Presiden minta masukan, pendengung rupiah melaporkan. Presiden meminta masyarakat agar aktif memberikan kritikan dan masukan, pendengung rupiah (baca: buzzer-Rp) meminta polisi agar aktif menjemput dan menangkap pengkritik.
Jadi, bayangkan Anda sedang ingin mengkritik pemerintah, termasuk Presiden Jokowi, lalu tiba-tiba sosok asing berdiri di depan Anda sambil berkata, "Perkenalkan, saya Pasal Karet. Rumah saya di jalan Undang-Undang Informasi dan Transaksi Elektronik!"

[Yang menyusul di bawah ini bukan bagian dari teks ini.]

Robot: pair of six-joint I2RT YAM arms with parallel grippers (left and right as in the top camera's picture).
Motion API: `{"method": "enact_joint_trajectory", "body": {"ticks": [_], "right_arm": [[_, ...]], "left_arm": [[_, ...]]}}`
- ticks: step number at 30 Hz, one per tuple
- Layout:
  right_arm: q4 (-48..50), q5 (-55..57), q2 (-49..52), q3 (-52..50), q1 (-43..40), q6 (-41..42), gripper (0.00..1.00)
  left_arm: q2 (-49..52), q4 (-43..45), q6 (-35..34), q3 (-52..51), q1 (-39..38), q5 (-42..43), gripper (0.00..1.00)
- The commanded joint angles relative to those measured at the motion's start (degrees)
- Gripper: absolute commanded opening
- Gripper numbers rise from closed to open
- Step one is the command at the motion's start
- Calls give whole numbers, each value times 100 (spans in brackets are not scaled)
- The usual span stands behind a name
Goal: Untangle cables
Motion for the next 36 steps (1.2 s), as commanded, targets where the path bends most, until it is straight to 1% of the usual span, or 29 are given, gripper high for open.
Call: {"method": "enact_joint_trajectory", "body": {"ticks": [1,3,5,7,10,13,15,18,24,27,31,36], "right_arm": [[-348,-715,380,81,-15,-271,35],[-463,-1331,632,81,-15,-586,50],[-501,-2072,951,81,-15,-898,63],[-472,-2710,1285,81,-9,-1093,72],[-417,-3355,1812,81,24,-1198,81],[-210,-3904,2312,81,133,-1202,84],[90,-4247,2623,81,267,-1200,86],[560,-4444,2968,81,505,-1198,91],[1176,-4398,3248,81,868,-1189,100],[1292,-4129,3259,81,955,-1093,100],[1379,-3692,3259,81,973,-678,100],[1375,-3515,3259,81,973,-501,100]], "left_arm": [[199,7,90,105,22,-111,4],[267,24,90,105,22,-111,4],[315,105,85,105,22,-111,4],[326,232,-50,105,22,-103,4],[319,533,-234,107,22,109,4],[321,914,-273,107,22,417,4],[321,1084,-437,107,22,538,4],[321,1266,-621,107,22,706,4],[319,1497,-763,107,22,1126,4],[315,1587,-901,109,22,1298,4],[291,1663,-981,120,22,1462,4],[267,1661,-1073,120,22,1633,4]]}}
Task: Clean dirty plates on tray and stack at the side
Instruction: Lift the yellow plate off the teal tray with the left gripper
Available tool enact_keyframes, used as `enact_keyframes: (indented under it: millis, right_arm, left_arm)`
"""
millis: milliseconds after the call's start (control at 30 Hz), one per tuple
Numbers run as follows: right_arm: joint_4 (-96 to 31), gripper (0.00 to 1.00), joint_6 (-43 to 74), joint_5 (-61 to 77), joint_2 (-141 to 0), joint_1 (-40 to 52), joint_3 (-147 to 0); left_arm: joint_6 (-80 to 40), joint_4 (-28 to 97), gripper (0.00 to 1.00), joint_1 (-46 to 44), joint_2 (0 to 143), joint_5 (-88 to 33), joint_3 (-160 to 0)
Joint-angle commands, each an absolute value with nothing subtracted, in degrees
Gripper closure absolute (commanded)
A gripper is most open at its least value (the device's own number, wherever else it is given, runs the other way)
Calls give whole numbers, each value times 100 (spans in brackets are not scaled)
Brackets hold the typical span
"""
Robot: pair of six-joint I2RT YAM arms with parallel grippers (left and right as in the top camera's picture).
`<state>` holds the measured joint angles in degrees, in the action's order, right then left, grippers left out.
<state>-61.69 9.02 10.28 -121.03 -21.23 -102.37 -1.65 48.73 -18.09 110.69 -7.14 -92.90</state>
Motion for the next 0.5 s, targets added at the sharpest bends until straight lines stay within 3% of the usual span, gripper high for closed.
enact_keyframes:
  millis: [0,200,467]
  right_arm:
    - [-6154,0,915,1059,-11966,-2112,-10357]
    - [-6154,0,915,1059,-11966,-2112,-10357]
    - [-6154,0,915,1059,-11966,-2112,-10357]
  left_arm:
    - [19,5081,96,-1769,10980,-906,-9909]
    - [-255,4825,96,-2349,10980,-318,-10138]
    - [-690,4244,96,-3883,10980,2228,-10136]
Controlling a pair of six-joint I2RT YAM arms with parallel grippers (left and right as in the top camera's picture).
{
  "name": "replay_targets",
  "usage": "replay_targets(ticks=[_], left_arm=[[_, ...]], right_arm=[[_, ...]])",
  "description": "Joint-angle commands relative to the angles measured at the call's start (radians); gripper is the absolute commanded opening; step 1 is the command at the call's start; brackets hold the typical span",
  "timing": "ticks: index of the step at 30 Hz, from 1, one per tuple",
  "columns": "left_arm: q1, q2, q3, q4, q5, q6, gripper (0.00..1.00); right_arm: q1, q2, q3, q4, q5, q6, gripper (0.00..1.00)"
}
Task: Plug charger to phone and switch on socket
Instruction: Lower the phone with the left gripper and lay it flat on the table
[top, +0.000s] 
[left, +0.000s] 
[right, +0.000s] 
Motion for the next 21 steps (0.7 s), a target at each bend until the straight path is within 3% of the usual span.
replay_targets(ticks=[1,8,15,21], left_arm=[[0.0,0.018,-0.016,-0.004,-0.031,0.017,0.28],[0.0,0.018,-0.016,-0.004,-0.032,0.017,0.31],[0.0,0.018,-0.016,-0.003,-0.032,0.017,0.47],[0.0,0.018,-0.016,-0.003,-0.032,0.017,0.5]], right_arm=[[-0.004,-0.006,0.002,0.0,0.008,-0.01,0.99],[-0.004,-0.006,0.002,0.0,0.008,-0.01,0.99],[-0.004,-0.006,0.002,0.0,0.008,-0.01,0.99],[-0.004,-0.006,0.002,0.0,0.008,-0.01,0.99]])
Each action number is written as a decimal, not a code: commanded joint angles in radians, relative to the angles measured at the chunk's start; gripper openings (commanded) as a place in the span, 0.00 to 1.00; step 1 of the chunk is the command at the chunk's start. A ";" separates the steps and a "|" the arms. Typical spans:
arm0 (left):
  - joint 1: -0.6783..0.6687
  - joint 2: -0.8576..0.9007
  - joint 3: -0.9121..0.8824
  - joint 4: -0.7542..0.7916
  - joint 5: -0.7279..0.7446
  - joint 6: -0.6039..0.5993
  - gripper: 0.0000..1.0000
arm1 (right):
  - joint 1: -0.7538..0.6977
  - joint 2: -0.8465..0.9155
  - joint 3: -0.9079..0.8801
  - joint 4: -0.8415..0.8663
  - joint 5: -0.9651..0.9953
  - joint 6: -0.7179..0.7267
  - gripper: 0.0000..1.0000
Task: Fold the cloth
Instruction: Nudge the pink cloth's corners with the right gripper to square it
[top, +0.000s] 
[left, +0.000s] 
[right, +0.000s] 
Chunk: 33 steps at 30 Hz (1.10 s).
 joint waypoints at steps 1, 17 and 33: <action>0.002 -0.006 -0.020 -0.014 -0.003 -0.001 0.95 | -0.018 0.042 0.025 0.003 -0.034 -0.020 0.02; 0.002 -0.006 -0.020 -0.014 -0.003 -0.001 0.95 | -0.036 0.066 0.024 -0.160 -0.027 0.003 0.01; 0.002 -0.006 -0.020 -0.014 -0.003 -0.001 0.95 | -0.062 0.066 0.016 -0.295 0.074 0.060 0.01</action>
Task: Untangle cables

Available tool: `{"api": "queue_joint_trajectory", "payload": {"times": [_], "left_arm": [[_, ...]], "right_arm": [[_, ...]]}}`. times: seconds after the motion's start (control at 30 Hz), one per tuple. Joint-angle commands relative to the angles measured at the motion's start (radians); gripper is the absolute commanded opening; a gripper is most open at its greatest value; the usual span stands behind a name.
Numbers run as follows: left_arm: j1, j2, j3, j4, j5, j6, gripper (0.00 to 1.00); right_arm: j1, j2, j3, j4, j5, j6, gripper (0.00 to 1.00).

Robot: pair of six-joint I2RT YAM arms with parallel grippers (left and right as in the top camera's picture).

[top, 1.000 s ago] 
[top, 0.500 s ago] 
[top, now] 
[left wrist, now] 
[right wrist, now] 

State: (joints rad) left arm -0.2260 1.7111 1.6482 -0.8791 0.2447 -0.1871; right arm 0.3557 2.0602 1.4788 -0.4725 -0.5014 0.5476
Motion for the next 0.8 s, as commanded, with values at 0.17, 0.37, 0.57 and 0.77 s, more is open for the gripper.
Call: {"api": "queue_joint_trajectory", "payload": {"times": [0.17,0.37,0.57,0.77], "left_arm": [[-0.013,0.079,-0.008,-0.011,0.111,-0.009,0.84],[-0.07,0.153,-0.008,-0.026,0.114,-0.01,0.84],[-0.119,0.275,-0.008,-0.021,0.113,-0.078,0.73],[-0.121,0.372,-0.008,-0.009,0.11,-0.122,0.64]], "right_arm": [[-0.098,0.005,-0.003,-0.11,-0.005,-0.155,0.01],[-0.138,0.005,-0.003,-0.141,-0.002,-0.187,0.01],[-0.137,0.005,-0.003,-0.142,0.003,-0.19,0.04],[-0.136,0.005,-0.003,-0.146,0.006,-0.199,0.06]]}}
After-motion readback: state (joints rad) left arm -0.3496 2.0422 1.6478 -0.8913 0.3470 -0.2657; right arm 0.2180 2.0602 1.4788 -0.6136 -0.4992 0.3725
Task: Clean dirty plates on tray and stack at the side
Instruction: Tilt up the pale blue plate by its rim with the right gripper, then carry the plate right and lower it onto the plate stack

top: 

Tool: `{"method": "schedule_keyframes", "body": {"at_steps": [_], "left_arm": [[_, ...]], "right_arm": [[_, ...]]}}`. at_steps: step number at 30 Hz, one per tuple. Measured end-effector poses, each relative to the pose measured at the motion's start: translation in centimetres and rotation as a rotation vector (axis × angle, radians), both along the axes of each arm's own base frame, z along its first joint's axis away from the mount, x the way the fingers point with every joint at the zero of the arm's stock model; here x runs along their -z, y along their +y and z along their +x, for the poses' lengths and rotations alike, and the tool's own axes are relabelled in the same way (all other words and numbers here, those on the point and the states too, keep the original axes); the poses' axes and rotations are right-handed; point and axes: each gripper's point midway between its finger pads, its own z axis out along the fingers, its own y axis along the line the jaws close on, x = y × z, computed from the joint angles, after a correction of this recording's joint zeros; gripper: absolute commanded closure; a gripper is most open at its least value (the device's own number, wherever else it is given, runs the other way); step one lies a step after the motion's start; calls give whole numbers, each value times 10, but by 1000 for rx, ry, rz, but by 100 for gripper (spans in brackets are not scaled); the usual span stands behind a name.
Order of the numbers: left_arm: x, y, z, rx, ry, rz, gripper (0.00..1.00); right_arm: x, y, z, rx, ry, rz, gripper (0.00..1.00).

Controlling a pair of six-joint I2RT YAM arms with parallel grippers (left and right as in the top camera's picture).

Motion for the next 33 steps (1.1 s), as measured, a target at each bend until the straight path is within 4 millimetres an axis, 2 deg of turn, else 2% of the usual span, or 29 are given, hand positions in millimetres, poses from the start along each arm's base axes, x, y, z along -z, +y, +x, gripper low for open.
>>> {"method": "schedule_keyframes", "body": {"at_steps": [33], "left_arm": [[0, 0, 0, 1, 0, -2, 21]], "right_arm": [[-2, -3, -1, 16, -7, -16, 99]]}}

Itulah tiga kontradiksi kritik yang kerap terjadi belakangan ini. Tidak heran jika sentilan acapkali bermunculan di media sosial seperti (1) Dengarkan apa yang dikatakan oleh Pak Jokowi, lalu lihat sebaliknya; dan (2) Habis mengkritik terancam masuk penjara.
Apabila Pak Jokowi bersungguh-sungguh ingin memperbaiki atmosfer kebebasan berpendapat agar kran kritikan dan masukan tidak tersumbat, Presiden sendiri yang mesti turun tangan. Ajukan revisi UU ITE ke DPR. Rancang undang-undang yang lebih ramah terhadap kebebasan berpendapat.
Dalam hemat saya, memang beberapa pengkritik menggunakan bahasa yang tidak santun dan kasar, tetapi itu bukan alasan untuk menjebloskan mereka ke dalam penjara. Presiden maupun pejabat publik lainnya tidak dipilih untuk mengirim rakyatnya ke dalam penjara.
Sebagai penutup, izinkan saya kutip penggalan pidato pertama Abu Bakar Ash-Shiddiq seusai dibaiat menjadi Khalifah.
"Saudara-saudara, kalian telah memercayakan aku untuk menjadi pemimpin kalian, padahal aku bukanlah orang yang terbaik di antara kalian. Jika aku berbuat baik, bantulah aku. Jika aku berbuat salah, luruskanlah aku."